▸ **Problem requirements**: Retype, word for word, each line between the lines holding "All answers in" and "Give the mask of each instance of the cookie", inclusive, and leave the rest of the data alone.

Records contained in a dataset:
+--
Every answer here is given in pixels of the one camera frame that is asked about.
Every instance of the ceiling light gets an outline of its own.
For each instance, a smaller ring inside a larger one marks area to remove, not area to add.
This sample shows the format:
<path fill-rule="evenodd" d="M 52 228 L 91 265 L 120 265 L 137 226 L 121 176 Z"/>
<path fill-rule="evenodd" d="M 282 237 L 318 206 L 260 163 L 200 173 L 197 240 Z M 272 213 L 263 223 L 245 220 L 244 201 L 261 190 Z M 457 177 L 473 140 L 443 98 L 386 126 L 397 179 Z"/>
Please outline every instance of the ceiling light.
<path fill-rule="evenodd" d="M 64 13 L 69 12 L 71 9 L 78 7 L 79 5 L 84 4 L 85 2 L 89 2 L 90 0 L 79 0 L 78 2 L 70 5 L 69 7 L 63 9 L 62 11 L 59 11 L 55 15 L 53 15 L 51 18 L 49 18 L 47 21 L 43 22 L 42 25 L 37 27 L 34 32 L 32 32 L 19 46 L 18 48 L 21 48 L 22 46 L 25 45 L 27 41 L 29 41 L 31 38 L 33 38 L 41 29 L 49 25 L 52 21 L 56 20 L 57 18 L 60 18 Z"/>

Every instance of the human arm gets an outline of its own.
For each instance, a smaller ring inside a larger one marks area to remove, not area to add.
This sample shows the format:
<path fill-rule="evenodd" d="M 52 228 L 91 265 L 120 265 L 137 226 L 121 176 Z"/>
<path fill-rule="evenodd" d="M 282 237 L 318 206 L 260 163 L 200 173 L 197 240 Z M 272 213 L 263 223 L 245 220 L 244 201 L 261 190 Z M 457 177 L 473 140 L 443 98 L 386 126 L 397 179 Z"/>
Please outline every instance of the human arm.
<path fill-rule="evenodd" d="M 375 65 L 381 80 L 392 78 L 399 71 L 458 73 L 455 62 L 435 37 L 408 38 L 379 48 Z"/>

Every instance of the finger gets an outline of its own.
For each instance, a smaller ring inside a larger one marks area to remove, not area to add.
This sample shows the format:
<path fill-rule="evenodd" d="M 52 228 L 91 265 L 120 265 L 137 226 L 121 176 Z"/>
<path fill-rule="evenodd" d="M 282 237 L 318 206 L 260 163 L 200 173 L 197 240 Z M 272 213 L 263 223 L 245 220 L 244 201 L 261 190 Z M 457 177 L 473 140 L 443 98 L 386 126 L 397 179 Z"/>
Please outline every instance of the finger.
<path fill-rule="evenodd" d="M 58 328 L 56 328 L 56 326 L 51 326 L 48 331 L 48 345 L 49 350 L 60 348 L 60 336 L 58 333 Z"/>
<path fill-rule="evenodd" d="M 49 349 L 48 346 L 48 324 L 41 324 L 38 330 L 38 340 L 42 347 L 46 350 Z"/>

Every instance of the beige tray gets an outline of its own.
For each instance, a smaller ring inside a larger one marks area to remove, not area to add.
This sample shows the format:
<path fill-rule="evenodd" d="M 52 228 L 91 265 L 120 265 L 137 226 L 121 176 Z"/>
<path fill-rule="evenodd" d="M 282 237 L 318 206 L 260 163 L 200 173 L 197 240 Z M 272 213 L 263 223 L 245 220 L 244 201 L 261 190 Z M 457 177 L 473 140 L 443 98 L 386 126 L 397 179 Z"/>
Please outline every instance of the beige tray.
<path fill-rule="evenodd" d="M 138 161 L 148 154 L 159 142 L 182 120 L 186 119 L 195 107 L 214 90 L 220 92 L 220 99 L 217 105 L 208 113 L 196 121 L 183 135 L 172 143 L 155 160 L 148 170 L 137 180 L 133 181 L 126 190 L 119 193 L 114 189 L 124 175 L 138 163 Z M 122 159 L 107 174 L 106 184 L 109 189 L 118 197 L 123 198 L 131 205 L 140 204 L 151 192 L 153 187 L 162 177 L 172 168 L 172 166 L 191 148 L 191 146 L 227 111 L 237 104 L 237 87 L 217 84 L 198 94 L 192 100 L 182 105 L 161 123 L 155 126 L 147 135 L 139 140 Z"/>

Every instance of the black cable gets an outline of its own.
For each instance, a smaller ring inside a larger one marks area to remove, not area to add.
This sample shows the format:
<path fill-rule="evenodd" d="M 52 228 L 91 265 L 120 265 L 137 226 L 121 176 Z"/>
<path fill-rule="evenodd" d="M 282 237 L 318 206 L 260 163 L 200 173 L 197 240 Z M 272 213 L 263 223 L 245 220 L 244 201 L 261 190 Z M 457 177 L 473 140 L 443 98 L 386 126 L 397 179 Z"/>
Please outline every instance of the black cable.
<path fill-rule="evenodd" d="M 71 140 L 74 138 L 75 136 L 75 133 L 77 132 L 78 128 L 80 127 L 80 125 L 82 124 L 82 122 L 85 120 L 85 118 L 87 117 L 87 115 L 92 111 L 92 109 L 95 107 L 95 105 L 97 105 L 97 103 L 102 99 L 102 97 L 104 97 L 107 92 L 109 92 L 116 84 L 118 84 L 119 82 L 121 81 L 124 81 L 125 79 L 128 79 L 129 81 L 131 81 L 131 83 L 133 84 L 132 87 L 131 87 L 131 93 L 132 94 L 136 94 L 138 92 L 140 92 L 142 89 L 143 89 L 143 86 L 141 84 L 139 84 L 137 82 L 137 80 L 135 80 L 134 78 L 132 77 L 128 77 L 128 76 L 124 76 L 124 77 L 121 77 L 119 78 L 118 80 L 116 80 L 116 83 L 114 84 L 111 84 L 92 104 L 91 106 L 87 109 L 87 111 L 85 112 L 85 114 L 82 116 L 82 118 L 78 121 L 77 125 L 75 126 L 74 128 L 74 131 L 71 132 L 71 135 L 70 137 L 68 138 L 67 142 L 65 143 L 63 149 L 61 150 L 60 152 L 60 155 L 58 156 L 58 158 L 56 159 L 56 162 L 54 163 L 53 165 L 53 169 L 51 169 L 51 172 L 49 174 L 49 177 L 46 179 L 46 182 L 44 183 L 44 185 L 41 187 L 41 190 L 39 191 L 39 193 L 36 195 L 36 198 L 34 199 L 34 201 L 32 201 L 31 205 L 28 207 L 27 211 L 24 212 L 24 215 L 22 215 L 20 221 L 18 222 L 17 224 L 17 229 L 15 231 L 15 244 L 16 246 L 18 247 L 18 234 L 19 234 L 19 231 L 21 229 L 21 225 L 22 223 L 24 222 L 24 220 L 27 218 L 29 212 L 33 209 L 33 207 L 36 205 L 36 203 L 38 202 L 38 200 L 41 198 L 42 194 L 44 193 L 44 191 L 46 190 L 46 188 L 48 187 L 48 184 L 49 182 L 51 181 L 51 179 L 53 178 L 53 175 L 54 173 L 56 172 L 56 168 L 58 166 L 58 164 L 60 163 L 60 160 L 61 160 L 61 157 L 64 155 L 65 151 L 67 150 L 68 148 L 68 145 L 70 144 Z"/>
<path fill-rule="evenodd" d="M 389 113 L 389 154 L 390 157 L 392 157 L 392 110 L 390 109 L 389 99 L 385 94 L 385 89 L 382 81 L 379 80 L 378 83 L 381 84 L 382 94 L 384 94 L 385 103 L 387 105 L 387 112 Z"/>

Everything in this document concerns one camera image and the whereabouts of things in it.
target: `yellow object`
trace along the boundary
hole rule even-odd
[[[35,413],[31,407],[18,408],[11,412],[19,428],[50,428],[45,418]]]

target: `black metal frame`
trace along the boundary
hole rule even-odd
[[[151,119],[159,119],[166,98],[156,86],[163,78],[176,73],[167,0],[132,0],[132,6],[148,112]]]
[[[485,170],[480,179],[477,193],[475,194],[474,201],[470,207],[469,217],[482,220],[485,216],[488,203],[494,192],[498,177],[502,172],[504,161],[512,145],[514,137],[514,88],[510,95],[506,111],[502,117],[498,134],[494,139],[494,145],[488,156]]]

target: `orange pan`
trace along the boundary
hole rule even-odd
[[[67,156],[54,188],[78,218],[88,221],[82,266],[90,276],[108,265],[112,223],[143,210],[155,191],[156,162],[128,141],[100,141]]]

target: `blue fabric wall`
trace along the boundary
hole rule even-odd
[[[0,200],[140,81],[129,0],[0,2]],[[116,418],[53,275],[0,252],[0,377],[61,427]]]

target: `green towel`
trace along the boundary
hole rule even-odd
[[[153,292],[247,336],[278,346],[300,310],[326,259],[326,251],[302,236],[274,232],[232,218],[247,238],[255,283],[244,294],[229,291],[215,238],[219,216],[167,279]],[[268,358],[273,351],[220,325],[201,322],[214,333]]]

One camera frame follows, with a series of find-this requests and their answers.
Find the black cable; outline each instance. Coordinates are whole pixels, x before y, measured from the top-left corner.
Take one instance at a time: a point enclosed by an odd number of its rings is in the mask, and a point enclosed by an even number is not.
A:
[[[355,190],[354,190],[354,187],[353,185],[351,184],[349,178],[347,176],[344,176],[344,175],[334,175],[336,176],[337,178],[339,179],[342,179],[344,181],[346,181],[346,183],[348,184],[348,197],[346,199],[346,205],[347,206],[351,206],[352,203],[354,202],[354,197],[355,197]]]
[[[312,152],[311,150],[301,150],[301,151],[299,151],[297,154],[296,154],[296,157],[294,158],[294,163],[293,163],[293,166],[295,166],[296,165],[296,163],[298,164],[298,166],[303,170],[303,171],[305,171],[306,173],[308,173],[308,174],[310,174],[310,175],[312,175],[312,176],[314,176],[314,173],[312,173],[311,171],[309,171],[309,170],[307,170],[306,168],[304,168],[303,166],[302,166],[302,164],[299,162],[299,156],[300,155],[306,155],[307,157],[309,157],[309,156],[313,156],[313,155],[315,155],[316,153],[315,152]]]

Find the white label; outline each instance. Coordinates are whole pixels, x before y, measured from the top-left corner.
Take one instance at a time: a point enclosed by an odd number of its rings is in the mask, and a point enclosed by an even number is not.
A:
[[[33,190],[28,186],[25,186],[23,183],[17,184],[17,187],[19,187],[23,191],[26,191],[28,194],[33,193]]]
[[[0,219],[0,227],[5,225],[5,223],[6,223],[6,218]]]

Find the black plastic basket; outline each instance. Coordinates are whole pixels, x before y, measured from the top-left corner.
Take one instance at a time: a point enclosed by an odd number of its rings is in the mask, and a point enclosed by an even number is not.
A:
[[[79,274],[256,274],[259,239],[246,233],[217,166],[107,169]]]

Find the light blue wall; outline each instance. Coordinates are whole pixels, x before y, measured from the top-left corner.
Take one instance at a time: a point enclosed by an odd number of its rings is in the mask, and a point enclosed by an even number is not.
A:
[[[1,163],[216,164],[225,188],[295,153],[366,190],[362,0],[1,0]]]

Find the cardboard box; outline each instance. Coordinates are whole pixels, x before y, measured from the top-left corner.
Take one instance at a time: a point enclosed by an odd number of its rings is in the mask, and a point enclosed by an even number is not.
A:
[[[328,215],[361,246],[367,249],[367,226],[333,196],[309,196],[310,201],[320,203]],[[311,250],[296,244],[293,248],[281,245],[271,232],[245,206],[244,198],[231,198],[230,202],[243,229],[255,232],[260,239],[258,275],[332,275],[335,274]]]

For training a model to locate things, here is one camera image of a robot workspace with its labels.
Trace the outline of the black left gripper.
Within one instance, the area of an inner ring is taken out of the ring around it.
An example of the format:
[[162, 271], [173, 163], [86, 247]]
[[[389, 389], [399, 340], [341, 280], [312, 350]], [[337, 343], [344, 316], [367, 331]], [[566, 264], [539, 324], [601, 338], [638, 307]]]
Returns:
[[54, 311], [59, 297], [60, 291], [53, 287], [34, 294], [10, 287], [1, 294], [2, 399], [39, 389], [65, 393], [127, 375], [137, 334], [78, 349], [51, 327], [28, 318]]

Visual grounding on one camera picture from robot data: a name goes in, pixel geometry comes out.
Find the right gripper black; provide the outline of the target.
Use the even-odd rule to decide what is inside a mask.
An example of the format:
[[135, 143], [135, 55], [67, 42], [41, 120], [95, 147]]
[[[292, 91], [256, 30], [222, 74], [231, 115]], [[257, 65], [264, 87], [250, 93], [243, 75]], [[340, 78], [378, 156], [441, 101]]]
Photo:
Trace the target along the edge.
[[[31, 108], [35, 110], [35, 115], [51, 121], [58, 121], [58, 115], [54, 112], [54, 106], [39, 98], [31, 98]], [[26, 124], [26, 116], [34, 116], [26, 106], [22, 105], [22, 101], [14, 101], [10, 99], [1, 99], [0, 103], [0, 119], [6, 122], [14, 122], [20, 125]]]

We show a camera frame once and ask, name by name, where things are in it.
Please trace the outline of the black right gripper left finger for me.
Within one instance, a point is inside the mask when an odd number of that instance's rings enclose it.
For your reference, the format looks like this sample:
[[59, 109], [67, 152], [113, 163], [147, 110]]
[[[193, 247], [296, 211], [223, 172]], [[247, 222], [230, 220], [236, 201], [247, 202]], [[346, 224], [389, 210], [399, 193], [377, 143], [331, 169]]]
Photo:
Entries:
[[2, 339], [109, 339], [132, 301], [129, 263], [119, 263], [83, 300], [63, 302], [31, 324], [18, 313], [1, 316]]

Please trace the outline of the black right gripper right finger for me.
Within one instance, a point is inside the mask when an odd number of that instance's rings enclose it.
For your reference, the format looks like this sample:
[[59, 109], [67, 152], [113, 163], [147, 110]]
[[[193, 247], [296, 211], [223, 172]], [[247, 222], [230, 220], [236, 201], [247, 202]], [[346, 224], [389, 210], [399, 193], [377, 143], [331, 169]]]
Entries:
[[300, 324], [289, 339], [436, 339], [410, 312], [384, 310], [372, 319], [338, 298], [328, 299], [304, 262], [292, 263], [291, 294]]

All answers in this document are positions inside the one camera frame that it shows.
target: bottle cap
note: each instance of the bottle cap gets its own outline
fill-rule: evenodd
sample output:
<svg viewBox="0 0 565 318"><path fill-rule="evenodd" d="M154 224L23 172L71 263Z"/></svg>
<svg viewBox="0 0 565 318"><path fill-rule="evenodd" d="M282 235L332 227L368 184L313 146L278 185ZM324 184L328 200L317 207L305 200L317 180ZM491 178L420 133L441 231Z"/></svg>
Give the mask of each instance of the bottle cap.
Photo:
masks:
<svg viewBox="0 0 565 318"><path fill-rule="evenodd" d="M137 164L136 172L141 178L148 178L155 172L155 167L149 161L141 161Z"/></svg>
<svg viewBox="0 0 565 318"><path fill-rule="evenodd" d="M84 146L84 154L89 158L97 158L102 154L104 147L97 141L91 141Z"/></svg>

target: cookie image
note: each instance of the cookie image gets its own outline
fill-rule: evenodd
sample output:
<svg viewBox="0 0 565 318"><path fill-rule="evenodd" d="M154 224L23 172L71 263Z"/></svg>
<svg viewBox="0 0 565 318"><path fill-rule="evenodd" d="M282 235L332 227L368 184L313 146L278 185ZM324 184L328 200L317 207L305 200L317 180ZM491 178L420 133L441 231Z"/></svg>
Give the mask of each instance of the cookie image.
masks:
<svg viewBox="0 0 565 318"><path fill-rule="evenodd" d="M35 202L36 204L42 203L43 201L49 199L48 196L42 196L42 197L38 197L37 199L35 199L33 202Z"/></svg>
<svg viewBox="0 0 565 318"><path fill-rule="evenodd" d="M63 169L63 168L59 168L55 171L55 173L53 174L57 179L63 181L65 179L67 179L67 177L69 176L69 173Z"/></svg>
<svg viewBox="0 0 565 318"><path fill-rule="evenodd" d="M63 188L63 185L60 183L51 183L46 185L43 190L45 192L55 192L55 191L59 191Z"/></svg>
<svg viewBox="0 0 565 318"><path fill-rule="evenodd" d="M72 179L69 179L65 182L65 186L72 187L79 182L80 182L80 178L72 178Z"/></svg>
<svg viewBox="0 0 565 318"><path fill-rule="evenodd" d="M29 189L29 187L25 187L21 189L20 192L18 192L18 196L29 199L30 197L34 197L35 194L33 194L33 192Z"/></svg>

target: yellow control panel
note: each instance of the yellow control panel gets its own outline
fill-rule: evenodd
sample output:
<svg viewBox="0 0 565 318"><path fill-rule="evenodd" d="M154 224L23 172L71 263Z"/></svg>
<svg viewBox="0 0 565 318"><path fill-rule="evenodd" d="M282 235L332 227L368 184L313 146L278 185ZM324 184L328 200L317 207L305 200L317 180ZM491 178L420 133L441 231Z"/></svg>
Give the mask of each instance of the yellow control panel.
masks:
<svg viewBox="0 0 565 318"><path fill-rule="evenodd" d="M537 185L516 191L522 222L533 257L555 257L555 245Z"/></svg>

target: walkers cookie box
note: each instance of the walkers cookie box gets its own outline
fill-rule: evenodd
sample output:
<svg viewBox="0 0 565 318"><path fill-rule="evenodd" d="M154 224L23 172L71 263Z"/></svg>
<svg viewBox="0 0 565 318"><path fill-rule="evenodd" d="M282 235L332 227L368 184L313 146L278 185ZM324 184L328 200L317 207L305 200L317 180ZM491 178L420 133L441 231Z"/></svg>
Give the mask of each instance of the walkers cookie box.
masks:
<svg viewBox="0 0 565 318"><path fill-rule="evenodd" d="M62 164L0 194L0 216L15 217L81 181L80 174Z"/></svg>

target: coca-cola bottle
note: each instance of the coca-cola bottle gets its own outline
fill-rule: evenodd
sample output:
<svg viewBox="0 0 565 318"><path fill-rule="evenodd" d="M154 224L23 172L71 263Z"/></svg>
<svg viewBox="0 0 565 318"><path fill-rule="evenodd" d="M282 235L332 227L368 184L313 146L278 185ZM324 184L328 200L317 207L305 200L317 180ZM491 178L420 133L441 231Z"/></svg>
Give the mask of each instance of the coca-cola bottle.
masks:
+--
▸ **Your response**:
All answers in this document are positions inside the one camera frame that it shows.
target: bottle cap
note: each instance of the bottle cap gets its own outline
fill-rule: evenodd
sample output:
<svg viewBox="0 0 565 318"><path fill-rule="evenodd" d="M154 224L23 172L71 263Z"/></svg>
<svg viewBox="0 0 565 318"><path fill-rule="evenodd" d="M282 235L332 227L368 184L313 146L278 185ZM324 184L328 200L317 207L305 200L317 180ZM491 178L420 133L441 231Z"/></svg>
Give the mask of each instance of the bottle cap.
Photo:
masks:
<svg viewBox="0 0 565 318"><path fill-rule="evenodd" d="M137 164L136 172L141 178L148 178L155 172L155 167L149 161L141 161Z"/></svg>
<svg viewBox="0 0 565 318"><path fill-rule="evenodd" d="M84 146L84 154L89 158L97 158L102 154L104 147L97 141L91 141Z"/></svg>

target: cookie image
note: each instance of the cookie image gets its own outline
fill-rule: evenodd
sample output:
<svg viewBox="0 0 565 318"><path fill-rule="evenodd" d="M154 224L23 172L71 263Z"/></svg>
<svg viewBox="0 0 565 318"><path fill-rule="evenodd" d="M282 235L332 227L368 184L313 146L278 185ZM324 184L328 200L317 207L305 200L317 180ZM491 178L420 133L441 231Z"/></svg>
Give the mask of each instance of the cookie image.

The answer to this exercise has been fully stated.